Interleukin-1 Release by Alveolar Macrophages in Asthmatic Patients and Healthy Subjects

Abstract

A thymocyte proliferative response assay was used to compare spontaneous and lipopolysaccharide (LPS)-induced interleukin-1 (IL-1) release by alveolar macrophage (AM) in asthmatic patients and normal subjects. Twelve asthmatic patients and seven nonsmoking healthy subjects underwent a bronchoalveolar lavage (BAL). All asthmatic patients had a reversible airway obstruction and 7/12 were allergic. BAL AM were separated by adherence on tissue culture plates in medium RPMI-1640 supplemented with antibiotics and fetal calf serum, and were incubated with or without 10 μg/ml LPS for 20 h.

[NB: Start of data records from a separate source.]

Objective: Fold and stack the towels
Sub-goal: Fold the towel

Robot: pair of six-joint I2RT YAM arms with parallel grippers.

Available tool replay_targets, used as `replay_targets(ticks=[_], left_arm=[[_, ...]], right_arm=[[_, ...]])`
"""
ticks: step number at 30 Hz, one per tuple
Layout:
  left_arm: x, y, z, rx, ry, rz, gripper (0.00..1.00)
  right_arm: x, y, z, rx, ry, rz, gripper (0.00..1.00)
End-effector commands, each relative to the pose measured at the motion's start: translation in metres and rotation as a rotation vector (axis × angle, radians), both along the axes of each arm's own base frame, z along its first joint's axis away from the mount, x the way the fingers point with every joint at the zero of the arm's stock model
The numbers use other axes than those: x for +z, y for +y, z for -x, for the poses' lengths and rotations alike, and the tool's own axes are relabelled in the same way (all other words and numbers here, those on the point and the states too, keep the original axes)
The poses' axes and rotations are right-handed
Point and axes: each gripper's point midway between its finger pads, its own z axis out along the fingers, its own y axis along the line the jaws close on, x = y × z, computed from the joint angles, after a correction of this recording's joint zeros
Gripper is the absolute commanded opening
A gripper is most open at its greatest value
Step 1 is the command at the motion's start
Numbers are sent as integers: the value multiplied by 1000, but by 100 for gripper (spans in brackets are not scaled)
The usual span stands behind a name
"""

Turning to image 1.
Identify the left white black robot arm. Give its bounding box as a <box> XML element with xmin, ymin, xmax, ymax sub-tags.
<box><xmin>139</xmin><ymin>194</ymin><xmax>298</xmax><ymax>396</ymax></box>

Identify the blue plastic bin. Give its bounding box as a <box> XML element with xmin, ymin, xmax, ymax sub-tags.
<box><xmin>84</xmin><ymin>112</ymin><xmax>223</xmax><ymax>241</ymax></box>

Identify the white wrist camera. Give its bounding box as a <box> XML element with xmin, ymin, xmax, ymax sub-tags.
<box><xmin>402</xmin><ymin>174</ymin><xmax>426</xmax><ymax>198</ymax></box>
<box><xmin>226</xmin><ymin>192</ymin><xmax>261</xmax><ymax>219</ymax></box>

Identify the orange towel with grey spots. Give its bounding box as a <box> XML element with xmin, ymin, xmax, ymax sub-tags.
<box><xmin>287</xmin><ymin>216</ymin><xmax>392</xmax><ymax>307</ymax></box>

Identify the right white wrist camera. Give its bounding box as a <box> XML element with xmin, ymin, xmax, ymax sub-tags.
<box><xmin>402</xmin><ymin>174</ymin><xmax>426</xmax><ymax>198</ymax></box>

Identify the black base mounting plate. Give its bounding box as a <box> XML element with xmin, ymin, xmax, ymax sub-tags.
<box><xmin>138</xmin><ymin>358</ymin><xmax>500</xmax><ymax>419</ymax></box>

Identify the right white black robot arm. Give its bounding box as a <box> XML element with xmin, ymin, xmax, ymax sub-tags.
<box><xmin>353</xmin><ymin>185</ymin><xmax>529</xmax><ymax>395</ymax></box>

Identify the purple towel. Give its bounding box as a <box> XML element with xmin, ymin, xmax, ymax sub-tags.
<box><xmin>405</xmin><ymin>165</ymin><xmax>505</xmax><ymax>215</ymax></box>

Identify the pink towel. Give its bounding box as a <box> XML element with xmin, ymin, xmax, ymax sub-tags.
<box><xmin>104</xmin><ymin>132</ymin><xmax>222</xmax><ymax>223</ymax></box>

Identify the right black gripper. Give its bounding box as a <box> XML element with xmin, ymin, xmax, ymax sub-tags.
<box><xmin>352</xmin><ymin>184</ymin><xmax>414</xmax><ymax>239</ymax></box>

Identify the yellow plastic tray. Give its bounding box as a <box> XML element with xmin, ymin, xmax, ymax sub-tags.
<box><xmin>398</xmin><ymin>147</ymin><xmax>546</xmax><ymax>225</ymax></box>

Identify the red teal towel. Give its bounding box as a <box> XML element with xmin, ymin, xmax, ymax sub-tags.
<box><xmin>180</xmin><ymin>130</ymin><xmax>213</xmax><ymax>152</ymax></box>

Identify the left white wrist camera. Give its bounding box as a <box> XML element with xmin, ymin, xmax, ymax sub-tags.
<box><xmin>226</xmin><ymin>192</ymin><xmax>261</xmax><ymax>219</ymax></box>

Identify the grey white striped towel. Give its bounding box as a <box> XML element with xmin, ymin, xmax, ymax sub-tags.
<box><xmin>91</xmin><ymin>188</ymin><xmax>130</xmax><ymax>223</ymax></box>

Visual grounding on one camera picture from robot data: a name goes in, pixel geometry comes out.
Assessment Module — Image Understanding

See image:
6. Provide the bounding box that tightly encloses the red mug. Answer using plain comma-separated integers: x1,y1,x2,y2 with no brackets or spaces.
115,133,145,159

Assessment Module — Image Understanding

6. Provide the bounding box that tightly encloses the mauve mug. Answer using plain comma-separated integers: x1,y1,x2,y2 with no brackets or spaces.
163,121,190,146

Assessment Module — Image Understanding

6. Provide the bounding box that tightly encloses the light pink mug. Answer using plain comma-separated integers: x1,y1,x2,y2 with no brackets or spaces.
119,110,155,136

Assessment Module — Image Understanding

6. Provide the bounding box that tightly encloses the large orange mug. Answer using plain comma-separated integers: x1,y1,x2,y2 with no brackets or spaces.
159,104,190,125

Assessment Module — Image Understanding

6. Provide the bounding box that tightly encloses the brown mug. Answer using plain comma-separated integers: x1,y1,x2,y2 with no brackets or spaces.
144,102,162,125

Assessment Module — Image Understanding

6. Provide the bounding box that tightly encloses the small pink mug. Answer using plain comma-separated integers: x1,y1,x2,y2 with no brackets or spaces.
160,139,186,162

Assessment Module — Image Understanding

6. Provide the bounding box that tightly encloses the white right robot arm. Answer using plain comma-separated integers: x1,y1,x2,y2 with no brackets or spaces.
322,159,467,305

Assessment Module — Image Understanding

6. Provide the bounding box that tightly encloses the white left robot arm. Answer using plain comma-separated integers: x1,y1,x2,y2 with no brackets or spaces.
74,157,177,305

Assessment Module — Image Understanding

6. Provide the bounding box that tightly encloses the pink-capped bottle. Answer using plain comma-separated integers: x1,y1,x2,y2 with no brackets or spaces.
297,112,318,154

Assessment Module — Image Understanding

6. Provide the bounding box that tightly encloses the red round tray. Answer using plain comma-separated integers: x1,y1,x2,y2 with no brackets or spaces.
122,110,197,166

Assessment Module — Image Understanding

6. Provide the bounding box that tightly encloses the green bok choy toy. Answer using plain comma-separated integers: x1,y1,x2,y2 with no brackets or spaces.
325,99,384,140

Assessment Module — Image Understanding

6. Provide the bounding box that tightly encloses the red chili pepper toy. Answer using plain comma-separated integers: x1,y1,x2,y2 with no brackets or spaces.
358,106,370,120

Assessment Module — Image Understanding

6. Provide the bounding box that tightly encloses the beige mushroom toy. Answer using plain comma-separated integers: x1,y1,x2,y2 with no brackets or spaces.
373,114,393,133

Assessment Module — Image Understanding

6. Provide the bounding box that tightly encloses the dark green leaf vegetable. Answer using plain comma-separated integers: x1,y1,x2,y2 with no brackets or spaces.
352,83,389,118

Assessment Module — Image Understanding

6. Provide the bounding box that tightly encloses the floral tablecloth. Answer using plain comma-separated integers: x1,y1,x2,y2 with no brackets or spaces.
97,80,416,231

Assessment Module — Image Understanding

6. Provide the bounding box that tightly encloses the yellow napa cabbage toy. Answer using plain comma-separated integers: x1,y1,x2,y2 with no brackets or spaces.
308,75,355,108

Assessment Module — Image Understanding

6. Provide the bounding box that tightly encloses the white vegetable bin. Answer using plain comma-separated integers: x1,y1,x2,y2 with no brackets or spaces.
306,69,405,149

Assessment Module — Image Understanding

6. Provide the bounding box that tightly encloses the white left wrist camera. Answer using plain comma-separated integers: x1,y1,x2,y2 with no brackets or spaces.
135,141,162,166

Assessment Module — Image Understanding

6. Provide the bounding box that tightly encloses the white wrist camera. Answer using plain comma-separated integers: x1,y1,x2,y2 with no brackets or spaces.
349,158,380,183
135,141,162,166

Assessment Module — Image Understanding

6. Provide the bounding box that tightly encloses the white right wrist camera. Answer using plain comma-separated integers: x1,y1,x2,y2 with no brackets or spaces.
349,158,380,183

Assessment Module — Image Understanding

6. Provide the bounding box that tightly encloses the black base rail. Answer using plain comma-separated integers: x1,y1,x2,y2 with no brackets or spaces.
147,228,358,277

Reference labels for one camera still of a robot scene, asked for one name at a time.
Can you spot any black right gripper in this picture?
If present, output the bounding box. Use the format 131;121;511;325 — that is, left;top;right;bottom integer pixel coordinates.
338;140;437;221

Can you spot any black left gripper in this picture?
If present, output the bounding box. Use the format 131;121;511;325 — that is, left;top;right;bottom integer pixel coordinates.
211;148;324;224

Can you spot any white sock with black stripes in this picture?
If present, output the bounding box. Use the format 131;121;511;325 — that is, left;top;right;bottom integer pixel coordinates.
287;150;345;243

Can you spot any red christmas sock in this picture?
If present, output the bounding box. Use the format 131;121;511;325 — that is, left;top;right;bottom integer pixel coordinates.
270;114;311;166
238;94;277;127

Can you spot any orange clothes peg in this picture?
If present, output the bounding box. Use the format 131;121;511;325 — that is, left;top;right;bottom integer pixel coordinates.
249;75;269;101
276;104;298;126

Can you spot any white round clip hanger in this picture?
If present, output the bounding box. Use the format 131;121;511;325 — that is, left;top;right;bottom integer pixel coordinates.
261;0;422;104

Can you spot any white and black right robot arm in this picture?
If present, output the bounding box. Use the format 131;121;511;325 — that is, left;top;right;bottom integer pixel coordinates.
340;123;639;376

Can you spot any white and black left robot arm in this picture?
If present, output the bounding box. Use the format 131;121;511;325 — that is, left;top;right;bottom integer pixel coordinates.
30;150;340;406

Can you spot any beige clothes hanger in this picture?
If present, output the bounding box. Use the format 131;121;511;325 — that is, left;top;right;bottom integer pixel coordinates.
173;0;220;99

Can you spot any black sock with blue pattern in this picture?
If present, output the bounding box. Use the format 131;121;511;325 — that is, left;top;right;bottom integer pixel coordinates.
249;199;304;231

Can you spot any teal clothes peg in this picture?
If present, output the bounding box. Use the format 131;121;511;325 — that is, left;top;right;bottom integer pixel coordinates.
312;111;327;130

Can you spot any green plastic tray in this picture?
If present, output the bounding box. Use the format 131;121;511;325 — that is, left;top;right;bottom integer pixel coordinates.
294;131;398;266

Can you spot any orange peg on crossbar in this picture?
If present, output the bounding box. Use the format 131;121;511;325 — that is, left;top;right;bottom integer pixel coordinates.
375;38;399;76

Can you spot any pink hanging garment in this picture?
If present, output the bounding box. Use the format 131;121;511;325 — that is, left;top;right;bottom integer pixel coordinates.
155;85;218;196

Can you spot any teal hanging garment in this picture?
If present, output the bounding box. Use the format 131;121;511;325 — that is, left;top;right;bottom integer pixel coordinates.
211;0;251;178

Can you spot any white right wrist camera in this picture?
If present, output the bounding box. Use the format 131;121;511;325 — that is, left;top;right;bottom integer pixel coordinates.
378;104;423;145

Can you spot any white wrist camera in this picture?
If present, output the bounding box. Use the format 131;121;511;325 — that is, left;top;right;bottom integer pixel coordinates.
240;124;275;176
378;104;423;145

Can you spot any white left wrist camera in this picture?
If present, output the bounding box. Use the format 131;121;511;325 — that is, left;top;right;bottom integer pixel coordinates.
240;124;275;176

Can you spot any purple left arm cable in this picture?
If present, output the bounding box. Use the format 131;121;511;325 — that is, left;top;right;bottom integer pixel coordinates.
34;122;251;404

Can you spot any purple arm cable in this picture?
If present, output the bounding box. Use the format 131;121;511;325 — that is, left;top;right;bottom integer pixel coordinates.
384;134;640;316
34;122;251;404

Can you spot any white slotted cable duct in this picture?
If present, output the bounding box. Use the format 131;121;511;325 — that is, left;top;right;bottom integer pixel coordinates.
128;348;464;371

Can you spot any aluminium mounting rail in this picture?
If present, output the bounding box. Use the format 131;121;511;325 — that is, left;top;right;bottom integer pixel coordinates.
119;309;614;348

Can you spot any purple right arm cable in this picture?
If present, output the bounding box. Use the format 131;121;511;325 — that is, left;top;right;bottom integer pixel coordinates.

Free-cell supernatants were tested by C3H/HeJ mice thymocyte proliferative assay. Unstimulated AM supernatant IL-1 activity was significantly higher in asthmatic patients (mean ± SEM: 47.8 ± 11.9 units/10⁶ AM) in comparison with healthy subjects (4.8 ± 2.3 units/10⁶ AM; p < 0.05, Mann-Whitney U test) but did not significantly differ between allergic (42.2 ± 15.5 units/10⁶ AM) and intrinsic asthmatic patients (55.8 ± 20.7 units/10⁶ AM). For healthy subjects, IL-1 activity was significantly higher in LPS-stimulated AM supernatants (85 ± 20 units/10⁶ AM, p < 0.05; Mann-Whitney U test) in comparison with unstimulated ones; for asthmatic patients, unstimulated and LPS-stimulated AM supernatant IL-1 activity did not significantly differ. This finding is in accordance with previous work suggesting that AM from asthmatic patients have a weak suppressive activity upon lymphocyte proliferation and emphasize the enhanced AM releasability in asthma.